After Brooks got the MTAS opinion, he asked that all the other councilmembers return the Christmas bonuses that they gave themselves. That didn't happen. Instead of returning the bonuses to the taxpayers or stopping the practice, the other councilmembers decided to keep the bonuses and change the council pay ordinance to include all the extra pay that they have been taking.
When you want to keep that
bonus money and you get to make the law, just change the law to suit you!
And changing the law to suit them is this Morristown City Council's specialty---from Councilman LeBel's
takeover of the Mayor's Office by soliciting signatures from other councilmembers (Senter, Garrett, and Bivens)
outside a public meeting, to the
McGuffin Law, and now, changing council's pay ordinance to make sure those Christmas bonuses keep coming in.
Brooks and Mayor Thomas were the only ones to vote against the new "bonus" ordinance on first reading on May 1. Senter, Jinks, Garrett, LeBel, and Bivens voted to pass the new "bonus" ordinance.
The Five also indicated that they would keep taking the bonuses/extra pay for the rest of their terms while they wait for the new pay ordinance to go into effect in May 2015.

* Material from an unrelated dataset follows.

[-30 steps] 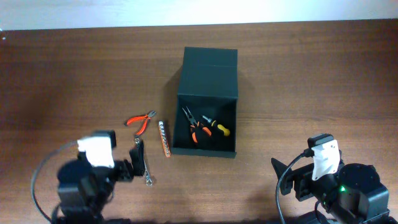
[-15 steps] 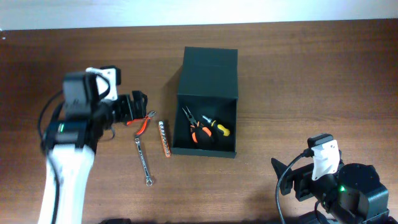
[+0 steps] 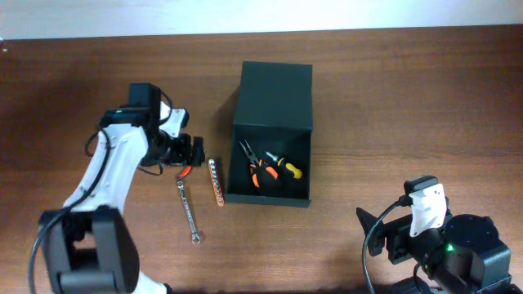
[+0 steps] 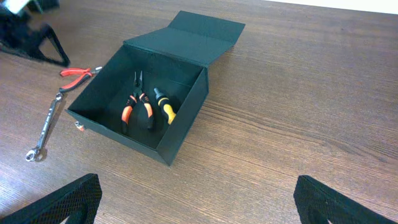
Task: Pack container
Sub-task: 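Reach the left gripper to the red-handled cutting pliers and grasp them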
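Observation:
The black box stands open mid-table, lid folded back. Inside lie orange-handled pliers and a yellow-and-black screwdriver; both also show in the right wrist view, pliers and screwdriver. Left of the box lie red pliers, a wrench and an orange bit strip. My left gripper hangs just over the red pliers' head, its fingers apparently spread, nothing in them. My right gripper is wide open at the near right, away from everything.
The red pliers and the wrench lie close together beside the box's left wall. My left arm stretches over the table's left side. The table's far edge meets a pale wall.
My left gripper has shifted right and slightly toward the near edge; it now stands over the red pliers' head. The right arm and all tools are where they were.
Both arms sat at the near edge, the right one blurred and farther in. Then the right gripper was back at the near right corner and has stayed there. Later the left arm was out over the table's left side, and now its gripper is at the red pliers.

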Robot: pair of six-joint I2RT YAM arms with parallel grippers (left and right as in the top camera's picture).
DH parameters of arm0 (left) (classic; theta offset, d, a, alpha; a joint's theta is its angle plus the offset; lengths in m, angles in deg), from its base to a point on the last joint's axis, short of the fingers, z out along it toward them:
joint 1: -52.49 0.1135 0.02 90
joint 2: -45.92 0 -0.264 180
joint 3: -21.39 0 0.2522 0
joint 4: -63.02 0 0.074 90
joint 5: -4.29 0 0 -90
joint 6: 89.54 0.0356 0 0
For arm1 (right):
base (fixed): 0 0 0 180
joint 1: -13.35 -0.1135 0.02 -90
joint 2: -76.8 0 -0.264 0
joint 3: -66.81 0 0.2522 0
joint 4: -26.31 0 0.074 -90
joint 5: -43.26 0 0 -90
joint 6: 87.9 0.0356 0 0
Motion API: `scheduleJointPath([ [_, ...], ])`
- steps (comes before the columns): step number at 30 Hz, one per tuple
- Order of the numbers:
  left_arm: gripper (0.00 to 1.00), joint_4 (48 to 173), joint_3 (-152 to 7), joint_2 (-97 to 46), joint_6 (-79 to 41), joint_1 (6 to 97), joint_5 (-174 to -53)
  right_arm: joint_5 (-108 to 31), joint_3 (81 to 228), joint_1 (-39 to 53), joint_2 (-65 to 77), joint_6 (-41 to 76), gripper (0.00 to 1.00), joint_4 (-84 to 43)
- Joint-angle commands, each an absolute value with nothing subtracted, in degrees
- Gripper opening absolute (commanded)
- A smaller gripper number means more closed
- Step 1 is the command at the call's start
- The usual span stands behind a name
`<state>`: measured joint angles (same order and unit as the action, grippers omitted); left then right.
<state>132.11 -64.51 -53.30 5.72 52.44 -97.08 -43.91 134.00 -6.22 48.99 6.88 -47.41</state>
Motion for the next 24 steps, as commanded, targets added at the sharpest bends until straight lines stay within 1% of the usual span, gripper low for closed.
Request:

Yep, the current pay ordinance doesn't provide for any type of bonus/supplemental pay/longevity pay but the five councilmembers have been taking that extra money for years and they are going to keep taking that extra money until the new pay ordinance that does provide for supplemental pay/longevity pay--that won't be called bonuses any more--goes into effect. It makes perfect sense.